*** Dataset excerpts Section Begins ***
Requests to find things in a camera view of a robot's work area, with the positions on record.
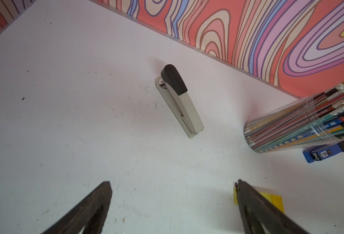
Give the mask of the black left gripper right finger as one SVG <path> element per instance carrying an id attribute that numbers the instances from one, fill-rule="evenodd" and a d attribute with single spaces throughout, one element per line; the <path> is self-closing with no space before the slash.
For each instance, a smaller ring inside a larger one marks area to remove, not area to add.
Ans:
<path id="1" fill-rule="evenodd" d="M 306 234 L 247 182 L 235 183 L 237 202 L 246 234 Z"/>

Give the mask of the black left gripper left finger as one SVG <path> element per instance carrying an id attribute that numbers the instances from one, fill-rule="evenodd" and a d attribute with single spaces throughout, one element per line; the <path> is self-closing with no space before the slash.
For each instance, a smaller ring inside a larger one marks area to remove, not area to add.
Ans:
<path id="1" fill-rule="evenodd" d="M 107 218 L 112 198 L 108 181 L 102 182 L 45 234 L 100 234 Z"/>

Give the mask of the yellow block horizontal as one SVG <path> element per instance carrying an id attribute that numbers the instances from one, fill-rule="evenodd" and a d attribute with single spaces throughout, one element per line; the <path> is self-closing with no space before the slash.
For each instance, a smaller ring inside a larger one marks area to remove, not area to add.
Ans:
<path id="1" fill-rule="evenodd" d="M 273 204 L 282 213 L 285 212 L 282 197 L 276 195 L 276 192 L 271 189 L 266 189 L 258 186 L 252 186 L 257 192 L 259 192 L 266 200 Z"/>

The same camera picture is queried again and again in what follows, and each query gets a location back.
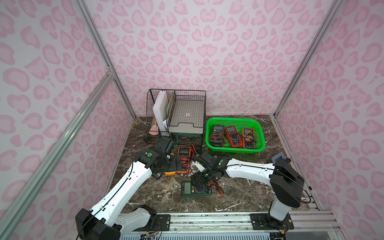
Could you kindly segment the yellow multimeter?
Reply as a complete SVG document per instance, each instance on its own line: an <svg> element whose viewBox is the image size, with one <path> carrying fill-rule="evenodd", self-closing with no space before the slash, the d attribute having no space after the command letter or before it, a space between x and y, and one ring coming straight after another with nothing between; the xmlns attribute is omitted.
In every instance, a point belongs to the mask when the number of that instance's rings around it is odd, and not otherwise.
<svg viewBox="0 0 384 240"><path fill-rule="evenodd" d="M175 175L177 173L176 170L168 170L168 171L165 171L165 175L166 176L172 176L172 175Z"/></svg>

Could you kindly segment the black multimeter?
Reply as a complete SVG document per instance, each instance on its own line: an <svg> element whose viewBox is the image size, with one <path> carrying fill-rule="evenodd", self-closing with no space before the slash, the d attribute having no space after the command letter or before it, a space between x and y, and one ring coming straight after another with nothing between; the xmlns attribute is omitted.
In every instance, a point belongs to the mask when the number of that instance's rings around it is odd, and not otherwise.
<svg viewBox="0 0 384 240"><path fill-rule="evenodd" d="M200 147L196 147L193 144L190 144L189 147L190 147L190 150L191 150L191 159L192 160L197 159L199 157L200 152L201 152L201 148Z"/></svg>

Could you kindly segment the dark multimeter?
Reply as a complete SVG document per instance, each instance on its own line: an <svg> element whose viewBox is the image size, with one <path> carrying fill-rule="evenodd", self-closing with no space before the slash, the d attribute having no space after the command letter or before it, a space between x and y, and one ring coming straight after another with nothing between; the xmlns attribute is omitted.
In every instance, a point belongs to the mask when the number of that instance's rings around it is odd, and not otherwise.
<svg viewBox="0 0 384 240"><path fill-rule="evenodd" d="M213 132L209 137L209 143L213 147L223 147L225 144L225 126L213 125Z"/></svg>

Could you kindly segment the green multimeter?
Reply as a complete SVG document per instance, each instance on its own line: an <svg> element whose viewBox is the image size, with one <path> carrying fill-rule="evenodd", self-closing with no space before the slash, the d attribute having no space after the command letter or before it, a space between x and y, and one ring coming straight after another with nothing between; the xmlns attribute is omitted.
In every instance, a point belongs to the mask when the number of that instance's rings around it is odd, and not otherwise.
<svg viewBox="0 0 384 240"><path fill-rule="evenodd" d="M196 185L192 181L183 181L181 195L183 198L211 196L212 188L207 185Z"/></svg>

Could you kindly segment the red multimeter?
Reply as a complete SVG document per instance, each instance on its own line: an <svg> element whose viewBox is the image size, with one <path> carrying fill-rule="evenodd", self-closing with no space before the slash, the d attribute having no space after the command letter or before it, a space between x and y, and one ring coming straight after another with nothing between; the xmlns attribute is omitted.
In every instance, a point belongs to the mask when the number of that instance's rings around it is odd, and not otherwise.
<svg viewBox="0 0 384 240"><path fill-rule="evenodd" d="M241 148L243 146L242 137L235 126L225 127L225 136L231 148Z"/></svg>

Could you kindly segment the orange Victor multimeter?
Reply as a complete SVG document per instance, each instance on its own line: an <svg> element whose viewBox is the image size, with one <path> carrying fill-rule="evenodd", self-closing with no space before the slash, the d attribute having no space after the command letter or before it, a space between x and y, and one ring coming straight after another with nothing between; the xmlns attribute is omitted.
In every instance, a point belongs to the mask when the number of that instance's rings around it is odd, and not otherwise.
<svg viewBox="0 0 384 240"><path fill-rule="evenodd" d="M242 142L244 149L255 149L257 143L254 128L242 129Z"/></svg>

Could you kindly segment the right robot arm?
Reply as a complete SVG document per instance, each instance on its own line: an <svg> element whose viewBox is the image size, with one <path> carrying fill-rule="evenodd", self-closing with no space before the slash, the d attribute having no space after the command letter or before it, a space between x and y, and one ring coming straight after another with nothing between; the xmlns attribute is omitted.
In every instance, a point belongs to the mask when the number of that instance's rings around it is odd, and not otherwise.
<svg viewBox="0 0 384 240"><path fill-rule="evenodd" d="M237 159L214 157L206 152L193 159L199 170L196 186L212 183L222 177L241 178L272 187L276 198L271 203L267 221L284 222L292 208L300 207L304 178L290 165L290 159L271 164L257 164Z"/></svg>

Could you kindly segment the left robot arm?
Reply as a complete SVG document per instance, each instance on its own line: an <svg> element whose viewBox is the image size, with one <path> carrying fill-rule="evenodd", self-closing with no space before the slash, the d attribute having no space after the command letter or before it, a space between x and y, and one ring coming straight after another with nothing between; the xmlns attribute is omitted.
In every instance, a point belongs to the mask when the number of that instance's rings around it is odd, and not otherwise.
<svg viewBox="0 0 384 240"><path fill-rule="evenodd" d="M140 186L148 179L159 179L175 162L172 149L175 143L163 137L152 148L144 148L116 185L90 210L81 209L76 217L80 240L118 240L135 230L156 231L157 212L147 205L123 214L122 210Z"/></svg>

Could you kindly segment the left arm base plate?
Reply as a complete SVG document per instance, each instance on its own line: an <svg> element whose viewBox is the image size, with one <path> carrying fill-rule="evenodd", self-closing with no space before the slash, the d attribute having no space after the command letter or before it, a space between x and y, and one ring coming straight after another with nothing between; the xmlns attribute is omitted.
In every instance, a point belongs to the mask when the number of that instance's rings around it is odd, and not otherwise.
<svg viewBox="0 0 384 240"><path fill-rule="evenodd" d="M169 231L170 230L170 223L171 223L171 215L169 214L159 214L156 215L155 217L151 217L149 220L149 223L142 227L135 229L134 232L153 232L157 231L159 228L163 232Z"/></svg>

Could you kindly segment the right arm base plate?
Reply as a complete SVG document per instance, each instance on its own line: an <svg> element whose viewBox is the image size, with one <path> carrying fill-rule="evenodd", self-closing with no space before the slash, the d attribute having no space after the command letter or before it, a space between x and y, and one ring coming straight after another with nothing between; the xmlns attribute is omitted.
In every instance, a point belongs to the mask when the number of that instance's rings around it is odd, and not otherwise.
<svg viewBox="0 0 384 240"><path fill-rule="evenodd" d="M269 214L250 214L253 230L293 230L294 224L290 214L287 214L283 221L271 217Z"/></svg>
*** Dataset excerpts Section Ends ***
### Activity
Could you repeat exactly the lines in the listing above from the one with "Could you kindly segment the dark multimeter?" down to the one with "Could you kindly segment the green"? Include both of those lines.

### Response area
Could you kindly segment the dark multimeter?
Reply as a complete SVG document per instance, each instance on its own line: an <svg> element whose viewBox is the image size, with one <path> carrying fill-rule="evenodd", self-closing with no space before the slash, the d attribute having no space after the command letter or before it, a space between x and y, and one ring coming straight after another with nothing between; the xmlns attribute is omitted.
In every instance, a point belongs to the mask when the number of that instance's rings around it is odd, and not otherwise.
<svg viewBox="0 0 384 240"><path fill-rule="evenodd" d="M213 132L209 137L209 143L213 147L223 147L225 144L225 126L213 125Z"/></svg>

Could you kindly segment the green multimeter?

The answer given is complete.